**WHAT YOU WILL DO**
Word-for-word transcription: reproduce all of the data, but not the pictures.

**RAW DATA**

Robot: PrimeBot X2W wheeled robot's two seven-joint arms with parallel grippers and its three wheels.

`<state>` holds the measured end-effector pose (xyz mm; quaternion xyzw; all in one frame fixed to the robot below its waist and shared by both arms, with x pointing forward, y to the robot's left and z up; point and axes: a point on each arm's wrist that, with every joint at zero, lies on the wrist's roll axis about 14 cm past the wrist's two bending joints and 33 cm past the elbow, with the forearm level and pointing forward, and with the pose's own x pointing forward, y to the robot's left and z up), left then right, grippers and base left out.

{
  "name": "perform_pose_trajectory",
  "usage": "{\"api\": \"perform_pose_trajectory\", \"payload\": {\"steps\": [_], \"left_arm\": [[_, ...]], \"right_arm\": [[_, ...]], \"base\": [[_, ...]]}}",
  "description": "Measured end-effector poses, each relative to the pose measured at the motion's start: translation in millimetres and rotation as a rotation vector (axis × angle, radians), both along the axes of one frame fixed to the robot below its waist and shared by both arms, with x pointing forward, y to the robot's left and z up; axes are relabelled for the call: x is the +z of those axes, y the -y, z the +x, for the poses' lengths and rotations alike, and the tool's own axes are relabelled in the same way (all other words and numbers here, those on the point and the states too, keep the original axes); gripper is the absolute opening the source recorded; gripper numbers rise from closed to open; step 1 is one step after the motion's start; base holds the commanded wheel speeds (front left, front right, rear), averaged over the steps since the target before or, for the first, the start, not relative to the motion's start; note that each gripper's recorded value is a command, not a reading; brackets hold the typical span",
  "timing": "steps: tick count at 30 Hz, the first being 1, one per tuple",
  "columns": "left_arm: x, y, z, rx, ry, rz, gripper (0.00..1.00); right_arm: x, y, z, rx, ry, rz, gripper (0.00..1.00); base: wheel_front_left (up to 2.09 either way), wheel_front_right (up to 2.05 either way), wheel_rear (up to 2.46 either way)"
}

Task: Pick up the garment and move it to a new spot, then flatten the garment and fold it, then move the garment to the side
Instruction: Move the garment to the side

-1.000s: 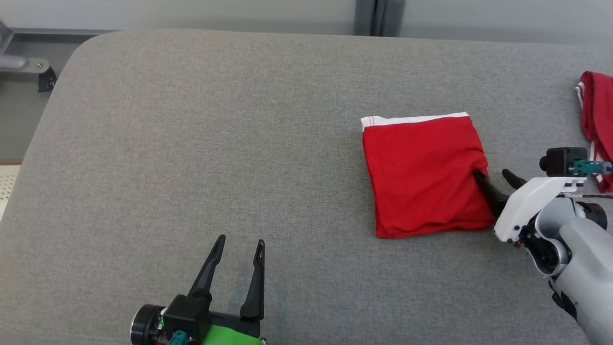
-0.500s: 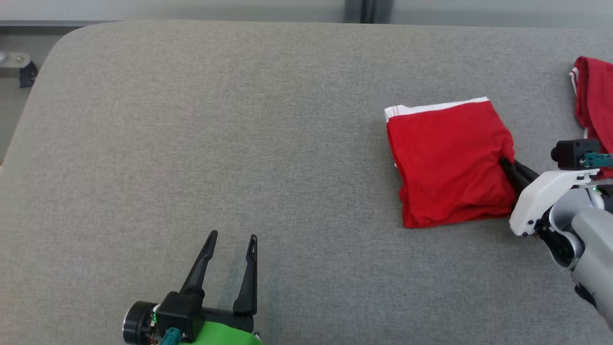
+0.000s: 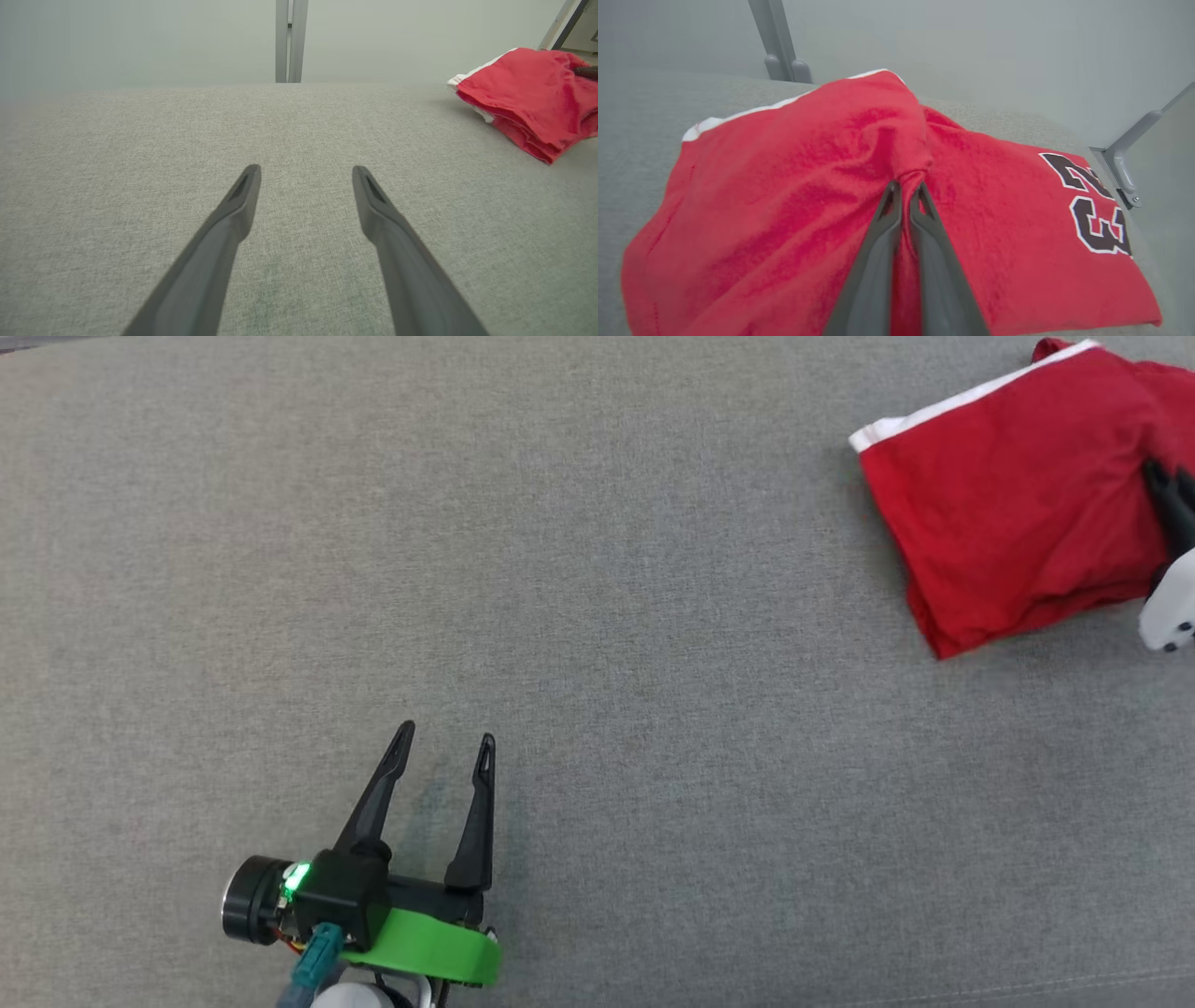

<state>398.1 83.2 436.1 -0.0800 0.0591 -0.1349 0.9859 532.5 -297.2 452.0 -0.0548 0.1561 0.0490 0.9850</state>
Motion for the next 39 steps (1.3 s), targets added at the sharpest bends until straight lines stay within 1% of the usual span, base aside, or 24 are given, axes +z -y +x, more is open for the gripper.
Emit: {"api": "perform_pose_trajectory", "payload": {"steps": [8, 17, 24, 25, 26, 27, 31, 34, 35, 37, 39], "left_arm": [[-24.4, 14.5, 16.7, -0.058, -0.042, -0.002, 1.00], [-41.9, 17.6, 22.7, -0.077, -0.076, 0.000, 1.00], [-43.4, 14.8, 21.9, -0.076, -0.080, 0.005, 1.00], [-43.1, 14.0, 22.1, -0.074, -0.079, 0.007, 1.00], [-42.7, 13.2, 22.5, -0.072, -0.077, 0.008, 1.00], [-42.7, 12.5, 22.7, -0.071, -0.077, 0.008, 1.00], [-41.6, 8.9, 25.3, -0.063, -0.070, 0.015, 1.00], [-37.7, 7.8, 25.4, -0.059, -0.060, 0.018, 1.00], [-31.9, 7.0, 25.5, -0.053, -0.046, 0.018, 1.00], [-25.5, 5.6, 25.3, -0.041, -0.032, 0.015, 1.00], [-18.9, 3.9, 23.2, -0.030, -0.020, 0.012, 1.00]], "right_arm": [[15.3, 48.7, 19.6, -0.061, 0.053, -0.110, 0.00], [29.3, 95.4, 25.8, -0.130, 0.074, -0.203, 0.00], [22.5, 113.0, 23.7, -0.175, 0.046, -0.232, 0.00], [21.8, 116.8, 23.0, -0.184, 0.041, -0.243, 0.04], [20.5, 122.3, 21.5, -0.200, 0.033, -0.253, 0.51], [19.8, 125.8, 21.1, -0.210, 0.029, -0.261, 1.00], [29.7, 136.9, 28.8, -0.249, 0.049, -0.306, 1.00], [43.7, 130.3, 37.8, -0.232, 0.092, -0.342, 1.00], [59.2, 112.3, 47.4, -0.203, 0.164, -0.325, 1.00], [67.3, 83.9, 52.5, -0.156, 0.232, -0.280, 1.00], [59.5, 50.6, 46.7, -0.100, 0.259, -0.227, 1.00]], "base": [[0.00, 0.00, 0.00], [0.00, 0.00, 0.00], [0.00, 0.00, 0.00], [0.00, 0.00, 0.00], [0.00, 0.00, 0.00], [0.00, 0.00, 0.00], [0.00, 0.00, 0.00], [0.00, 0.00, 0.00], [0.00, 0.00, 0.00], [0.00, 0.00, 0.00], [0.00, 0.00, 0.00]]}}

**EXERCISE RESULT**
Robot: PrimeBot X2W wheeled robot's two seven-joint arms with parallel grippers and its three wheels.

`<state>` holds the measured end-effector pose (xyz mm; quaternion xyzw; all in one frame fixed to the robot below its waist and shared by both arms, with x pointing forward, y to the robot's left and z up; point and axes: a point on each arm's wrist that, with every joint at zero, lies on the wrist's roll axis about 14 cm past the wrist's two bending joints and 33 cm past the elbow, with the forearm level and pointing forward, and with the pose's own x pointing forward, y to the robot's left and z up), left then right, grippers and base left out.

{
  "name": "perform_pose_trajectory",
  "usage": "{\"api\": \"perform_pose_trajectory\", \"payload\": {\"steps\": [_], \"left_arm\": [[_, ...]], \"right_arm\": [[_, ...]], \"base\": [[_, ...]]}}",
  "description": "Measured end-effector poses, each relative to the pose measured at the motion's start: translation in millimetres and rotation as a rotation vector (axis × angle, radians), both along the axes of one frame fixed to the robot below its waist and shared by both arms, with x pointing forward, y to the robot's left and z up; axes are relabelled for the call: x is the +z of those axes, y the -y, z the +x, for the poses' lengths and rotations alike, and the tool's own axes are relabelled in the same way (all other words and numbers here, those on the point and the states too, keep the original axes); gripper is the absolute opening the source recorded; gripper numbers rise from closed to open; step 1 is one step after the motion's start; base holds the commanded wheel speeds (front left, front right, rear), averaged over the steps since the target before or, for the first, the start, not relative to the motion's start; note that each gripper's recorded value is a command, not a reading; brackets hold the typical span",
  "timing": "steps: tick count at 30 Hz, the first being 1, one per tuple",
  "columns": "left_arm: x, y, z, rx, ry, rz, gripper (0.00..1.00); right_arm: x, y, z, rx, ry, rz, gripper (0.00..1.00); base: wheel_front_left (up to 2.09 either way), wheel_front_right (up to 2.05 either way), wheel_rear (up to 2.46 either way)"
}

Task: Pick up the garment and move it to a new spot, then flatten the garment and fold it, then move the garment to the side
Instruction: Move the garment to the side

-1.000s: 
-0.500s: 
+0.000s: 

<state>398.1 83.2 436.1 -0.0800 0.0591 -0.1349 0.9859 532.5 -297.2 452.0 -0.0548 0.1561 0.0490 0.9850</state>
Motion for the next 39 steps (1.3 s), targets added at the sharpest bends until straight lines stay within 1% of the usual span, base aside, or 24 are given, axes +z -y +x, more is open for the gripper.
Emit: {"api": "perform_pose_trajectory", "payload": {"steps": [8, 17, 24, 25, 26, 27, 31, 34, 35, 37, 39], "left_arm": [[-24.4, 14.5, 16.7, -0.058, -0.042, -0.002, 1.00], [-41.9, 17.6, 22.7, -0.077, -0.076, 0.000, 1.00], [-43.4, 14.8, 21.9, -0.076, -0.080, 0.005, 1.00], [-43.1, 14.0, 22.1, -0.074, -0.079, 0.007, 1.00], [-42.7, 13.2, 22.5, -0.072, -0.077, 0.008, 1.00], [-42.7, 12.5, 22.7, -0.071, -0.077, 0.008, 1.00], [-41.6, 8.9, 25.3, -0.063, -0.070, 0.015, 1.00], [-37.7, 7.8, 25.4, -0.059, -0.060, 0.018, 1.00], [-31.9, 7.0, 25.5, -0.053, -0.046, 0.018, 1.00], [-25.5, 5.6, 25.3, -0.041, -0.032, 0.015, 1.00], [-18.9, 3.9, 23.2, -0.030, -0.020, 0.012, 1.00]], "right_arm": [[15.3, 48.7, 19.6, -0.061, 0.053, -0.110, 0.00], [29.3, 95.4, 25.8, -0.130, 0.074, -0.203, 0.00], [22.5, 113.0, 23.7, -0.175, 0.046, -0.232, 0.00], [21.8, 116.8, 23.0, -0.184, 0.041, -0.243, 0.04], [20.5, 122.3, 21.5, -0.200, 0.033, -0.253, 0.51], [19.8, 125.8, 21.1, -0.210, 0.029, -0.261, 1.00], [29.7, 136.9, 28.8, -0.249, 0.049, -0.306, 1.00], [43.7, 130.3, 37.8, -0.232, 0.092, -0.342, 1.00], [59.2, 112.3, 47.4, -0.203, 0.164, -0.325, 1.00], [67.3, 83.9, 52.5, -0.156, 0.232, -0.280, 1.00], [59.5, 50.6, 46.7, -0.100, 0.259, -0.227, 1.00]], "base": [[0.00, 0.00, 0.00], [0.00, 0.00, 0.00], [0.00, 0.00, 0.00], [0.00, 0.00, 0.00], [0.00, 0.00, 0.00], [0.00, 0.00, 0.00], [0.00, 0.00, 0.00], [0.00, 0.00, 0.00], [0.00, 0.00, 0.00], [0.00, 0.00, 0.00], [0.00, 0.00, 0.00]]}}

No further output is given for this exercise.